I think this show is at its best when it forgets it’s an epic and just focuses on the world of its main characters. It’s strength is in working slowly through questions like how do you rebuild a life when you have lost everything - in Jamie’s case, to the English bullies, in Claire’s, to the stones? How do two people get to know each other despite the vast differences of their life experience? What does it mean to feel you are fated to be with someone, both romantically and sexually?
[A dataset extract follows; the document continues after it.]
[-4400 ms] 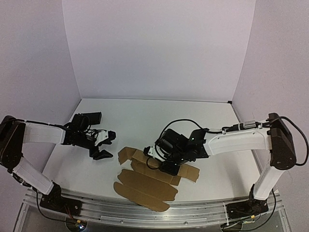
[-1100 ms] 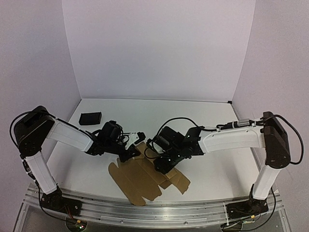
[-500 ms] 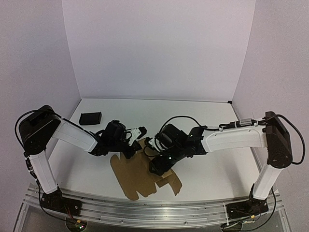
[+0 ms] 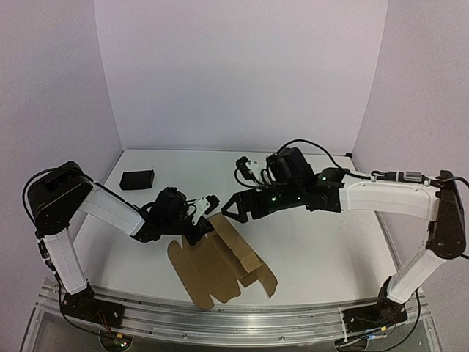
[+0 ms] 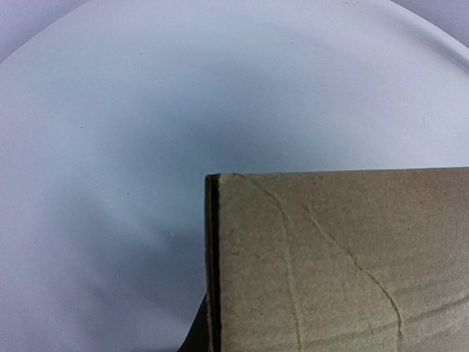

There was far too little of that in Season three and far too much rushing around. I lost track of how many times Jamie was arrested and thrown in prison. He was shot, Claire was kidnapped, she was lost at sea, attacked by ants, menaced by a snake, and nearly died of thirst. There’s been so much peril I’ve become a little immune to the dangers. After all, these are our heroes - and Outlander is not the Sopranos or the Walking Dead - it’s not likely to kill off a main character just to keep you on your toes. Nothing is going to happen to Jamie and Claire, not when we have several more seasons to go.

Foreshadowing

The episode opens with Claire sinking in water, a jumble of clothing and ropes swirling around her. Her voiceover helpfully explains that she is dead. “Everything around me was a blinding white. And there was a soft rushing sound like the wings of angels. I felt peaceful and bodyless. Free of terror. Free of rage. Filled with a quiet happiness.”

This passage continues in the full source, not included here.